From Migne PG 47, 360-362
Trans. in John Boswell, Christianity, Social Tolerance and Homosexuality

This text by Chrysostom, in which he is describing life in Antioch, is thoroughly anti-homosexual. But read with more open eyes seem to indicate that among Antiochene Christians, same sex eros was not regarded badly. In short, Christians did not "always" and everywhere oppose same sex love.

What then is this evil? A certain new and illicit love has entered our lives an ugly and incurable disease has appeared, the most severe of all plagues has been hurled down, a new and insufferable crime has been devised. Note only are the laws established [by man] overthrown but even those of nature herself. Fornication will now seem a small matter in the reckoning of sexual sins, and just as the arrival of a more burdensome pain eclipses the discomfort of an earlier one, so the extremity of this outrage [hubreos] causes lewdness with women, which had been intolerable, to seem so no longer. Indeed to be able to escape these snares [in any way] seems desirable, and there is some danger that womankind will become in the future unnecessary with young men instead fulfilling all the needs women used to..

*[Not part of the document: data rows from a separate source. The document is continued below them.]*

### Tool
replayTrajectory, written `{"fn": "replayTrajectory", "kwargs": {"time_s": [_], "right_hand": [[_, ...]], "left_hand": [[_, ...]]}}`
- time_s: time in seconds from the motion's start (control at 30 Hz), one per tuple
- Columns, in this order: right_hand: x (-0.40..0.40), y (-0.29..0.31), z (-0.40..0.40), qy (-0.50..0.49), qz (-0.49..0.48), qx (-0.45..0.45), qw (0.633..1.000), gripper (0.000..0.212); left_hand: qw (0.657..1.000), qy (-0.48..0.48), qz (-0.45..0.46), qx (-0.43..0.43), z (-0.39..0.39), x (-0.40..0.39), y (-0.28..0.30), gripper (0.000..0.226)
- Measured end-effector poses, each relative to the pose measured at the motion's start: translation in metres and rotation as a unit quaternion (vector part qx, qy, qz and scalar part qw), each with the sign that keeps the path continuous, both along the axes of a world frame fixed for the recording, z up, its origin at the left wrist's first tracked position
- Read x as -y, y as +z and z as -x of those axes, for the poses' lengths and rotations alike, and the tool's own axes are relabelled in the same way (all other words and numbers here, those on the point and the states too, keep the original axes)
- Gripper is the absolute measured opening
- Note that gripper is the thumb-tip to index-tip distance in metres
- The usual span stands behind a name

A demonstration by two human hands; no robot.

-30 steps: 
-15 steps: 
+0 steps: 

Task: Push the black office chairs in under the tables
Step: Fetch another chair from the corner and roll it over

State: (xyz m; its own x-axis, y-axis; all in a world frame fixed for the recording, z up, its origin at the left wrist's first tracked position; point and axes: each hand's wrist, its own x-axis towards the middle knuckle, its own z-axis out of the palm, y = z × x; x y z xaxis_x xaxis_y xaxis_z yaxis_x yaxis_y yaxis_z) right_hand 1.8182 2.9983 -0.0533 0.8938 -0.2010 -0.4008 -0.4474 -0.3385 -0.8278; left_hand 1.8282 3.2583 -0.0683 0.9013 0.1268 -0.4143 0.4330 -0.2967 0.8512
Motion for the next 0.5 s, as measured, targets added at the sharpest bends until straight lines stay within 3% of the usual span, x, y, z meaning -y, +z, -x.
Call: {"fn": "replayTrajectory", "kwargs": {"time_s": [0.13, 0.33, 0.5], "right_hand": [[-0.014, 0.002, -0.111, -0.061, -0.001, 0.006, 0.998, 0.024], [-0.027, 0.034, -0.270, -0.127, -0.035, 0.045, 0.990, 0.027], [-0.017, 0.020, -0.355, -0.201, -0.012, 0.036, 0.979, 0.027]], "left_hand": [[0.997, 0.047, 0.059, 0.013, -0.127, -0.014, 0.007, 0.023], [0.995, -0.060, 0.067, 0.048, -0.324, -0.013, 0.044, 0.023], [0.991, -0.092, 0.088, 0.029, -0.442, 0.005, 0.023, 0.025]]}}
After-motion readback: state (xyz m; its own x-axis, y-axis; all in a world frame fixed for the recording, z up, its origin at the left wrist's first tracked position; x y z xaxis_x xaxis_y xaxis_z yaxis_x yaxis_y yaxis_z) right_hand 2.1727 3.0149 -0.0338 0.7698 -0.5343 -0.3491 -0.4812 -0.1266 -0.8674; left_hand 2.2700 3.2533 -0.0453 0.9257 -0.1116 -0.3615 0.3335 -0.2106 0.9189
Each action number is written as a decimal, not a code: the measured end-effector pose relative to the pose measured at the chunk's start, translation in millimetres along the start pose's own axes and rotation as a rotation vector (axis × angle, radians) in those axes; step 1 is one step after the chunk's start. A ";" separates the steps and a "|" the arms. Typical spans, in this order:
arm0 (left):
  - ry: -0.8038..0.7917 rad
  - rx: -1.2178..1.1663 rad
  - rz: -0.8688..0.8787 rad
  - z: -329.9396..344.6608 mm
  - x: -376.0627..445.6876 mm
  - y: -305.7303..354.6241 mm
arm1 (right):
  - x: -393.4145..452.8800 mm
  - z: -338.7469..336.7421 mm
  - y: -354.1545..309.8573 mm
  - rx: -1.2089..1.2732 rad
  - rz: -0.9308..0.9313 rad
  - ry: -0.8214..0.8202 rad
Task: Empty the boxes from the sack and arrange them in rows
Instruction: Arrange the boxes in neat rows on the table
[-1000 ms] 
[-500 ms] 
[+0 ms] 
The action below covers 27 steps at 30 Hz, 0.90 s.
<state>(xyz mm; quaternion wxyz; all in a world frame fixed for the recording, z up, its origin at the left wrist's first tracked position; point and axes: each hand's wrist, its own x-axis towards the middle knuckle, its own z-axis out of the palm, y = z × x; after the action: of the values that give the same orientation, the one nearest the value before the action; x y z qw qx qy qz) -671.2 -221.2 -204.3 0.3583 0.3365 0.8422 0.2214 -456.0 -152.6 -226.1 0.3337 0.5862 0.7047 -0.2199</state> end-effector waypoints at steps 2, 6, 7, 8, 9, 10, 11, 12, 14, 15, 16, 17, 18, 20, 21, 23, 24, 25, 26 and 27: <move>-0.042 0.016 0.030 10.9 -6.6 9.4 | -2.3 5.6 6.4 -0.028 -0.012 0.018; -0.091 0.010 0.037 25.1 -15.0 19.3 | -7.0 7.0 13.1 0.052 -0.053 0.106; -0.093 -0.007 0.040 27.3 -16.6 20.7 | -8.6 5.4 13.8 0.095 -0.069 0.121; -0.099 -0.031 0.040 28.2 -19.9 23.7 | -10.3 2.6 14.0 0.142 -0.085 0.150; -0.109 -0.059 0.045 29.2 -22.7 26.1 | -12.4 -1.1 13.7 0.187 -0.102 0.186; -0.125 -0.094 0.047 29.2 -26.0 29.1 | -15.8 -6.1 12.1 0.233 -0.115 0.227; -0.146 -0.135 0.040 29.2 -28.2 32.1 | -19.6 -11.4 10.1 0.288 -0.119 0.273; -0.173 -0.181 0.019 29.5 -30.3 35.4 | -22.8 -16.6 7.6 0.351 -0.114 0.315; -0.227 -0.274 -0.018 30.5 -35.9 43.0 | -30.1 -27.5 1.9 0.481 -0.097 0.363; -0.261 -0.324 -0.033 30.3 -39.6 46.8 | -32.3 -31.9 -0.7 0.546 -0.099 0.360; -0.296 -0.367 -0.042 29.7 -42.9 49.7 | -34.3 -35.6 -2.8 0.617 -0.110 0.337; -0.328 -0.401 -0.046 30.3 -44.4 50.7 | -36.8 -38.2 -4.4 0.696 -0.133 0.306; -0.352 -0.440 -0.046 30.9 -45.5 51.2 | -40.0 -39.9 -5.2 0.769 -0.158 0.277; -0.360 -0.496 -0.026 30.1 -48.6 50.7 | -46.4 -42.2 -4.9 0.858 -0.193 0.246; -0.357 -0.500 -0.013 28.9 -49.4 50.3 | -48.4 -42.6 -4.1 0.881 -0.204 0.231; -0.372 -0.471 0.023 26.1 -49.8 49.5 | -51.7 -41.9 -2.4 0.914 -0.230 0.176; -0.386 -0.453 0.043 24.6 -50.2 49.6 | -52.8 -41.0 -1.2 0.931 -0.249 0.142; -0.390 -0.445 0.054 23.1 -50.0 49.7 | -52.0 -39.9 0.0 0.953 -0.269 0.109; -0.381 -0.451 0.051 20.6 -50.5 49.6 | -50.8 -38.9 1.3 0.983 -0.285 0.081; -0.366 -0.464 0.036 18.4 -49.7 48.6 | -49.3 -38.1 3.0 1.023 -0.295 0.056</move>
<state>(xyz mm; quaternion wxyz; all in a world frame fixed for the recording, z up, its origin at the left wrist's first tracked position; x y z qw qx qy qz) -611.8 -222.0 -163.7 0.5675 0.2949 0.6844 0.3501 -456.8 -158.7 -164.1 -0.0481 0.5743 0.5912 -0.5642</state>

And this is not even the worst, which is that this outrage is perpetrated with the utmost openness, and lawlessness has become law. For no one fears, no one any longer shudders. No one is ashamed, no one blushes, but, rather, they take pride in their little joke; the chaste seem to be the ones who are unbalanced, and the disapproving the ones in error. If [the chaste or disapproving] happen to be insignificant, they are beaten up; if they are powerful, they are mocked, laughed at, refuted with a thousand arguments. The courts are powerless, the laws, instructors, parents, friends, teachers all are helpless. Some are corrupted with money, and some are only out to get what they can for themselves. As for those more honorable, who have some concern for the welfare of those entrusted to them, they are easily fooled and gotten around, for they fear the power of the debauched.

It would be easier, in fact, to escape a suspicion of tyranny than to get free from their clutches after having tried to save anyone from these disgusting activities Right in the middle of cities men do these unseemly things to each other, just as if they were in a vast desert. Even if some escape these snares, they will be hard put to avoid the evil reputation of those who revel in such vices first of all because they are very few and might easily be lost in the great throng of the wicked....

There is among some animals a powerful sex drive [oistros], an irresistible urge no different from madness. Even so, they do not experience this type of love but remain within the bounds of nature. Although roused ten thousand times, they never transgress the laws of nature. But seemingly rational humans, the beneficiaries of godly learning, those who instruct others in what should and should not be done, those who have heard the Scriptures brought down from heaven-these do not consort with prostitutes as fearlessly as they do with young men. Just as if they were not men, as if God's justice did not wait, as if there were no final judgment, as if darkness covered all and no one could see or hear such things, they dare all this with absolute frenzy. The parents of the abused youths bear this in silence and neither sequester their sons nor seek any remedy for the evil.

Text in PG, 47:360-62. A Latin translation accompanies the Greek text, and there are two French versions, one in Saint Jean Chrysostome: Oeuvres complètes, ed. M Jeannin (Bar-le-Duc, 1874), vol. 2, and one by P. E. Legrand, Saint Jean Chrysotome, Contre les détracteurs de la vie monastique (Paris, 1933).